## Exercise
Take each line from the entries that holds "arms" and copy it out.

## Available data

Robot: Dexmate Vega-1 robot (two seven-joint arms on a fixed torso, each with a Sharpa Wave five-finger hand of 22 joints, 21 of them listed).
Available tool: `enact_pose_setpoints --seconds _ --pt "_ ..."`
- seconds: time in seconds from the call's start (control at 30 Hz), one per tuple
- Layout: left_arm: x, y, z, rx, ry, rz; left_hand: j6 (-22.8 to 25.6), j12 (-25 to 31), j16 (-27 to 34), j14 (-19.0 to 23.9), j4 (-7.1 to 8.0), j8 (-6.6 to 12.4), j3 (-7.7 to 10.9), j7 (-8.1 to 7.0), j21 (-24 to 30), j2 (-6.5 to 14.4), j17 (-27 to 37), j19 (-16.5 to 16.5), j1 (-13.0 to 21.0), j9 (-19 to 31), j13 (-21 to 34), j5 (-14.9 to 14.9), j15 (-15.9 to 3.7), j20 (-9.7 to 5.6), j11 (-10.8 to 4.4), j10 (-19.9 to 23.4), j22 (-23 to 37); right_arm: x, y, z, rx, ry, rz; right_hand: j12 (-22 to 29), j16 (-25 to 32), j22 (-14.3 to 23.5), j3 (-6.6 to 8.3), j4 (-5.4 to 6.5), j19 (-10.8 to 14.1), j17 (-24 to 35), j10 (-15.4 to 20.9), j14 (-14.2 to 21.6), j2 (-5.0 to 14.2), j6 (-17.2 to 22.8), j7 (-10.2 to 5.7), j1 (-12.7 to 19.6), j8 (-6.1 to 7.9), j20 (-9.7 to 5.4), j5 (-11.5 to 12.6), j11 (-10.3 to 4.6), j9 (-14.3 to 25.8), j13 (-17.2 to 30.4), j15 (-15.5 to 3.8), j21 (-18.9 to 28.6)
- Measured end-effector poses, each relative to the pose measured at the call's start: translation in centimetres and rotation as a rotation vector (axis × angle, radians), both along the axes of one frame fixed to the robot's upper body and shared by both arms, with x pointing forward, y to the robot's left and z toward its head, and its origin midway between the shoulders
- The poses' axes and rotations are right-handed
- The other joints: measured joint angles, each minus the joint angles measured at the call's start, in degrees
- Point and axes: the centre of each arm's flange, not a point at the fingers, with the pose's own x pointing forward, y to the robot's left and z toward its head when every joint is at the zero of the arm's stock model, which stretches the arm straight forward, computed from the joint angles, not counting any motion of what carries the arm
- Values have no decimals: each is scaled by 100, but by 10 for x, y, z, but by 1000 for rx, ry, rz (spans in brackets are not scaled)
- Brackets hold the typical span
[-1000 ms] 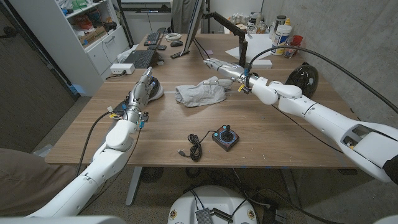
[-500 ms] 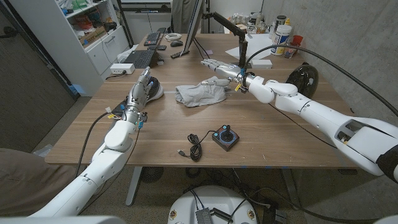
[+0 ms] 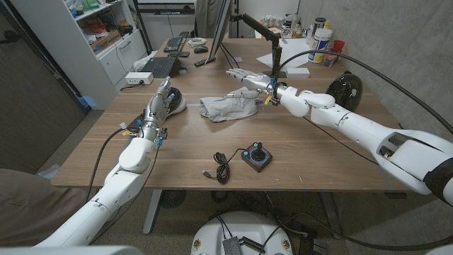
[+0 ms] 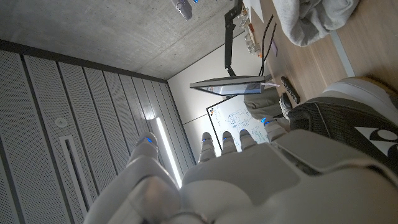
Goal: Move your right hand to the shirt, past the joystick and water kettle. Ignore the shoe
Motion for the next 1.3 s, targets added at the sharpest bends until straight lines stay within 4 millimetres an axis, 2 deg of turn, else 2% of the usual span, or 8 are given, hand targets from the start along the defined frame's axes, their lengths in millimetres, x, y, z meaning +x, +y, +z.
enact_pose_setpoints --seconds 0.23,1.3 --pt "0 1 -2 3 5 1 0 0 0 0 0 0 0 0 18 0 0 0 0 0 0 0 0 0 0 0 0 2 4 1 -9 -7 -5 0 0 0 0 0 0 0 0 0 0 0 0 0 45 0 0 0 0 0 0 0" --pt "1 -6 -4 20 29 -1 31 0 0 0 1 27 -1 30 22 0 0 0 0 1 0 0 0 0 0 0 -2 13 12 4 -23 -11 -29 0 0 0 -24 -24 -41 -14 0 0 53 1 1 54 45 42 39 1 0 0 0 0"
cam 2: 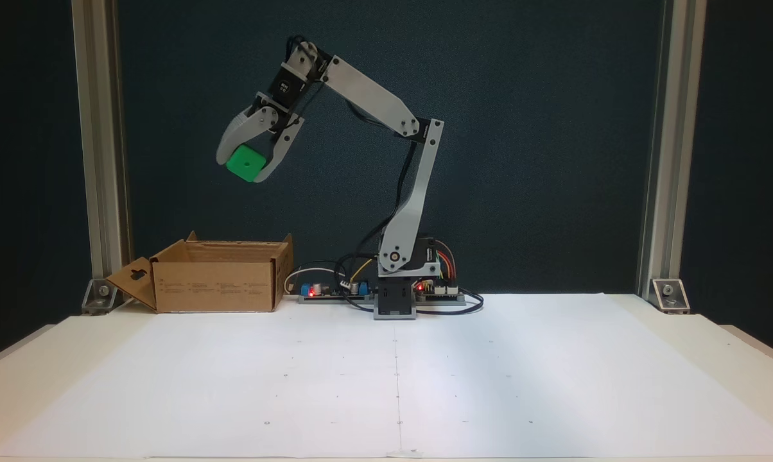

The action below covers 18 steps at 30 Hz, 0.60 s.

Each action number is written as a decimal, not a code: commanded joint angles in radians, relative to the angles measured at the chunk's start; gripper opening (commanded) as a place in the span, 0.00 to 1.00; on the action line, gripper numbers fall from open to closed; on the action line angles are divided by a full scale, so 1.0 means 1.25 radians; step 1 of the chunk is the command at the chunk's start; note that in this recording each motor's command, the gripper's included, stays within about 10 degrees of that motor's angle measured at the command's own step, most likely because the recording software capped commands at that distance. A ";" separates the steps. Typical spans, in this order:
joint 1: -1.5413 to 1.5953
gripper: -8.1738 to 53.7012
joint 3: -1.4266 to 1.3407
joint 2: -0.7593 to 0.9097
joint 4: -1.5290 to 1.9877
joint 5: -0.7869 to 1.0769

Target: Grasp a green dice and put it in the bin.

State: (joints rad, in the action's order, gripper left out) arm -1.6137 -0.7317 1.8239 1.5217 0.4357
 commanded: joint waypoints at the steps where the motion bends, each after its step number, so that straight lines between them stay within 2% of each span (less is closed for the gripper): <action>1: -0.053 0.32 0.016 0.012 -0.002 0.066; 6: -0.134 0.32 0.016 -0.052 -0.005 0.069; 14: -0.187 0.32 0.013 -0.263 -0.025 0.069; 18: -0.199 0.32 -0.145 -0.297 -0.195 0.067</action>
State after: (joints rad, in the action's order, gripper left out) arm -1.8515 -0.9127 1.4419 1.4021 0.4495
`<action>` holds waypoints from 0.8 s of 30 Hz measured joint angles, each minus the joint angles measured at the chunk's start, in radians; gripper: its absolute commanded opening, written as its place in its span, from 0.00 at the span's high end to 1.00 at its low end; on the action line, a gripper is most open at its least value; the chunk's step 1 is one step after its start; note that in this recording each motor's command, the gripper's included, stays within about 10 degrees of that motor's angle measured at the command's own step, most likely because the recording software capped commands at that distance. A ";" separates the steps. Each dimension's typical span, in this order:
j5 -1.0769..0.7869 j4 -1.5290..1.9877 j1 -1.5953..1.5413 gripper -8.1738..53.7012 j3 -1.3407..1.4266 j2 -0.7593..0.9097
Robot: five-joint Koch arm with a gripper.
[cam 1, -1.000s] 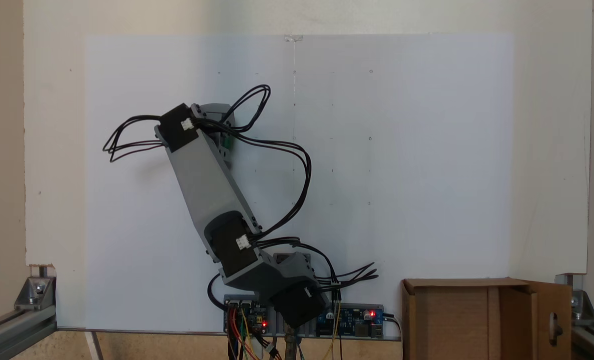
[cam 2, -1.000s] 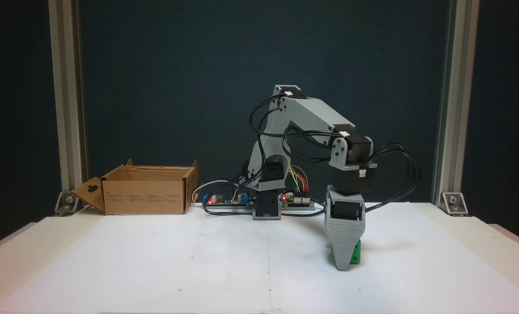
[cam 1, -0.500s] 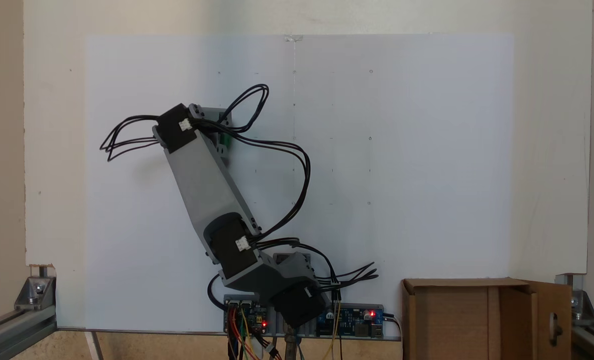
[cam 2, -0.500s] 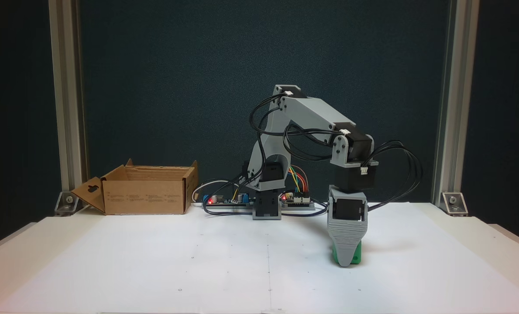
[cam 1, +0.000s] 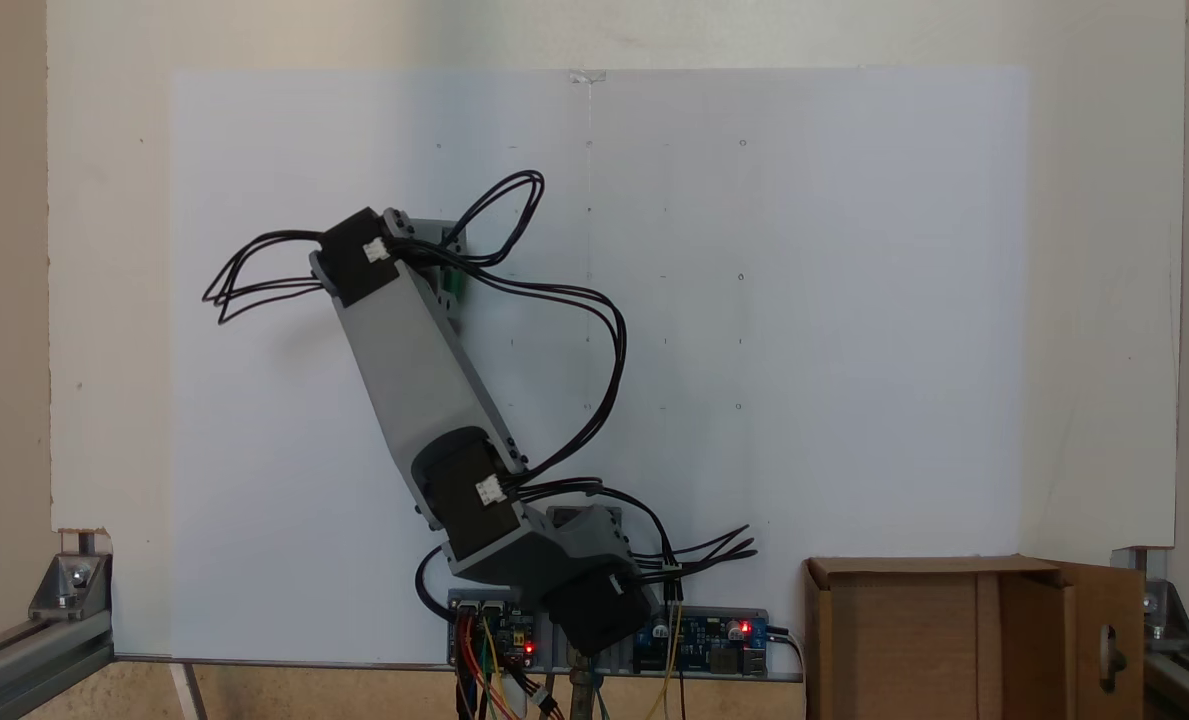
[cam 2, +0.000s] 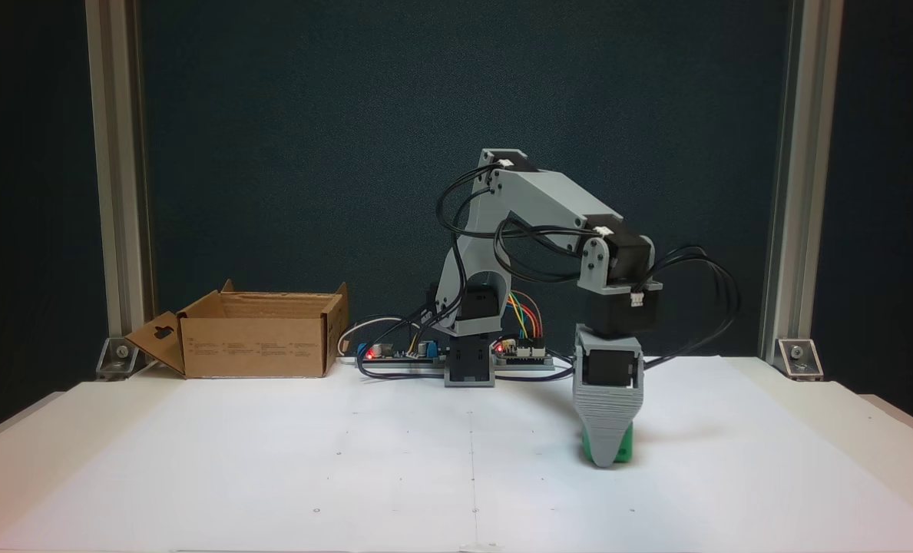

## Exercise output
Robot: Dexmate Vega-1 robot (two seven-joint arms on a fixed torso, each with a Sharpa Wave five-finger hand of 22 joints, 21 of them listed).
- Measured end-effector poses, each relative to the pose measured at the call's start: translation in centimetres and rotation as a rotation vector (axis × angle, radians), both along the axes of one frame fixed to the robot's upper body and shared by both arms, with x pointing forward, y to the robot's left and z toward its head, and its origin midway between the shoulders

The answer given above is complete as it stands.